Politicians by Country from the English-language Wikipedia
datasetposted on 28.10.2017 by Os Keyes
Datasets usually provide raw data for analysis. This raw data often comes in spreadsheet form, but can be any collection of data, on which analysis can be performed.
This project contains data on most English-language Wikipedia articles within the category "Category:Politicians by nationality" and subcategories, along with the code used to generate that data. Both are released under the CC-BY-SA 4.0 license.
The data was extracted via the Wikimedia API using the associated code. It is formatted as a CSV and saved as page_data.csv in the "data" directory. Columns are:
1. "country", containing the sanitised country name, extracted from the category name;
2. "page", containing the unsanitised page title.
3. "last_edit", containing the edit ID of the last edit to the page.

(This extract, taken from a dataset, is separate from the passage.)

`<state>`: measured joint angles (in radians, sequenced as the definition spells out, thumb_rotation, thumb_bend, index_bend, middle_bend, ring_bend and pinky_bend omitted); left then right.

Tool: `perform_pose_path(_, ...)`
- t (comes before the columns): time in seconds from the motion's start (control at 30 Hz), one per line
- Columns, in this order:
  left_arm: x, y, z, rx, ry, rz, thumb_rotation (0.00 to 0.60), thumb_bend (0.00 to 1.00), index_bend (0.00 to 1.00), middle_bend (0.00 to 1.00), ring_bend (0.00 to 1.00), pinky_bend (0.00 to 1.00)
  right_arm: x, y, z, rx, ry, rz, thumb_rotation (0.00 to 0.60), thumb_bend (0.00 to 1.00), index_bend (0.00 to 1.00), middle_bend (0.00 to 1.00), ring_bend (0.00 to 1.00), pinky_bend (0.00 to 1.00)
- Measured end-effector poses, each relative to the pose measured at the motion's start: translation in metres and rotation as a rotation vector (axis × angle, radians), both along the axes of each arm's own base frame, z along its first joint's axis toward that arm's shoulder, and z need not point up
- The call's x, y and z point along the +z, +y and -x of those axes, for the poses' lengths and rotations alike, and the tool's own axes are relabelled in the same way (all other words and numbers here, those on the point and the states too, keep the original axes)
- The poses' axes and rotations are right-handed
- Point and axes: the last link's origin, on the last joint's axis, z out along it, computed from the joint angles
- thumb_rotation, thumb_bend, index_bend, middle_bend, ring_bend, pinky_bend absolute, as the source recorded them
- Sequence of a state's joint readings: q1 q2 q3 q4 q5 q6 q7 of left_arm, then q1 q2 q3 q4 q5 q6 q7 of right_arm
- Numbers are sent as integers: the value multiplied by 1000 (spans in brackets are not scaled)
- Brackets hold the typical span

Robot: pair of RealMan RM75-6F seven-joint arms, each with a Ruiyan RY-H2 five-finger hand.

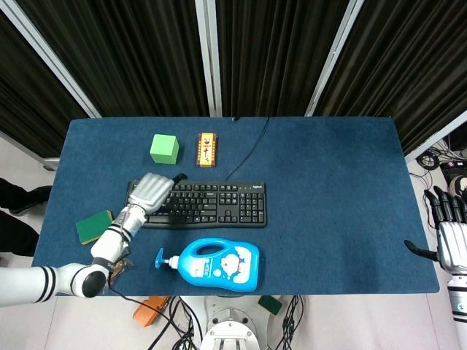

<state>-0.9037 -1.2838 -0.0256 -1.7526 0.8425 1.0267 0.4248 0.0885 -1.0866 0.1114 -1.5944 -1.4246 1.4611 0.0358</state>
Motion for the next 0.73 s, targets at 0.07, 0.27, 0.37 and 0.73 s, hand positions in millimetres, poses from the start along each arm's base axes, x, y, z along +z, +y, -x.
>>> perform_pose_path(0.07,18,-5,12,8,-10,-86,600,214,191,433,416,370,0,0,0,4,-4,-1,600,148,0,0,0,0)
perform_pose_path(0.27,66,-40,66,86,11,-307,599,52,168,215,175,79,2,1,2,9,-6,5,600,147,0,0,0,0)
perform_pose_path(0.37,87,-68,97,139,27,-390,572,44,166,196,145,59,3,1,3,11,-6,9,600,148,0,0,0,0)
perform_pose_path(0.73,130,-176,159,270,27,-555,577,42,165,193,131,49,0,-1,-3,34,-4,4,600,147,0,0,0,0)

Country codes are inconsistent. Where possible, they have been modified to match the country names found in http://www.prb.org/DataFinder/Topic/Rankings.aspx?ind=14 - but the PRB dataset contains nations not found in Wikipedia, and vice versa.

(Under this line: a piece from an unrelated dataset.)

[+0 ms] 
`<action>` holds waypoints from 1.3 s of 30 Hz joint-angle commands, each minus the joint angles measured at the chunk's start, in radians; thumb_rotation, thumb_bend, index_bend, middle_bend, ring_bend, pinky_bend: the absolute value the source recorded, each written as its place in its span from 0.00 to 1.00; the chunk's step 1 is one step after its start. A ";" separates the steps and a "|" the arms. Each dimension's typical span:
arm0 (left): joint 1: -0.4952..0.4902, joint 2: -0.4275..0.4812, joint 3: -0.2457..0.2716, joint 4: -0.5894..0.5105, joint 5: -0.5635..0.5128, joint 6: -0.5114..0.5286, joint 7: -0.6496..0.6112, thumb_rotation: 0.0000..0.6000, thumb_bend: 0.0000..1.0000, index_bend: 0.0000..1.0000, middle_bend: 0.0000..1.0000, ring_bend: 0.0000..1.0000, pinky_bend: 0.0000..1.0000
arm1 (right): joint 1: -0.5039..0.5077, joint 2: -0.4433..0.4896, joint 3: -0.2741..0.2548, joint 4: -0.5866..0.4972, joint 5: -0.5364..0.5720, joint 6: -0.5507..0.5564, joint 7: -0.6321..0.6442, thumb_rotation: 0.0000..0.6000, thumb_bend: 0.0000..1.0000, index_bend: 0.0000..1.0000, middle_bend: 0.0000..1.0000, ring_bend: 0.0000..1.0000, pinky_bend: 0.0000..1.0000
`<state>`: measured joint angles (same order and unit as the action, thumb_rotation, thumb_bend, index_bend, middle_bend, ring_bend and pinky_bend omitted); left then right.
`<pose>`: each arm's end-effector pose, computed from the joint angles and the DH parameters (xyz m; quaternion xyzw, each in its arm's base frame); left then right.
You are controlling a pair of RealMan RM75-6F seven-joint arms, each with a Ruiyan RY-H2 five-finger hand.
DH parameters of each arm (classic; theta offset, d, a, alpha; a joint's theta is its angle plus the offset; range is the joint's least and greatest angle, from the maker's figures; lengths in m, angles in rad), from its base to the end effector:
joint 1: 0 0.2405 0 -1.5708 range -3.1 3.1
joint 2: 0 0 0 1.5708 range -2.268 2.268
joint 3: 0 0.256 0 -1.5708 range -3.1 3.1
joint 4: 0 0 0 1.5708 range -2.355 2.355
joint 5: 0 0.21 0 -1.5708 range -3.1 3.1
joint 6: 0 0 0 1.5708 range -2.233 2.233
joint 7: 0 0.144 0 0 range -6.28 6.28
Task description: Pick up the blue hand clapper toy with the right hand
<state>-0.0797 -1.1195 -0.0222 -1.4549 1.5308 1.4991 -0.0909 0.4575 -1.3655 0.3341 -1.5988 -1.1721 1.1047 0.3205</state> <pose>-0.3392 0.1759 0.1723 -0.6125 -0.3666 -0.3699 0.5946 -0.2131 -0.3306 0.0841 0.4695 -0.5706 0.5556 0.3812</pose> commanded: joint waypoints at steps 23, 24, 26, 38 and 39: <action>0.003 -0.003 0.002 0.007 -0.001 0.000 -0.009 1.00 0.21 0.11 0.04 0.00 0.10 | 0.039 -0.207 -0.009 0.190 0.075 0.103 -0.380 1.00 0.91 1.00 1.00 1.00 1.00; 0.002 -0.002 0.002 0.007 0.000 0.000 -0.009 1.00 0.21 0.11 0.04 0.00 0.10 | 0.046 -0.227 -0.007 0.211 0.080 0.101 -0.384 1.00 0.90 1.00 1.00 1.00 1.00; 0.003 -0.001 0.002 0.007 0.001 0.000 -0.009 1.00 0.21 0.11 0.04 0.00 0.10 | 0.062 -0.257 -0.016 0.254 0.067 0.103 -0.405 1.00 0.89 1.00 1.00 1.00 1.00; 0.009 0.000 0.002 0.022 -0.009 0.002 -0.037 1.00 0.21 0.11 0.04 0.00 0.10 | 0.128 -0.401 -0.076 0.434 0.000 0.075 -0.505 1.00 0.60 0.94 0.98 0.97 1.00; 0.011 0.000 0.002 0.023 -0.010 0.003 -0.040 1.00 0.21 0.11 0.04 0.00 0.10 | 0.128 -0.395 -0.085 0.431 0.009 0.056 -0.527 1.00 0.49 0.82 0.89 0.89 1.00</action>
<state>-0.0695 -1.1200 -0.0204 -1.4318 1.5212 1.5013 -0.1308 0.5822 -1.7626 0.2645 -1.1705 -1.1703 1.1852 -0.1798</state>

The actual recursion only went 2 levels deep into the category tree: someone listed as an Antiguan politician, say, is included - someone exclusively listed as an Antiguan politician who was assassinated is not.
The code is written in the programming language R, and heavily commented; it can be found in the "code" directory, and is split into 3 files:
1. utils.R, which contains utilities for operating the code in the other files;
2. retrieve.R, which contains functions for retrieving the category and page data from Wikipedia;
3. main.R, which executes the data retrieval code and performs sanitisation before writing it to file.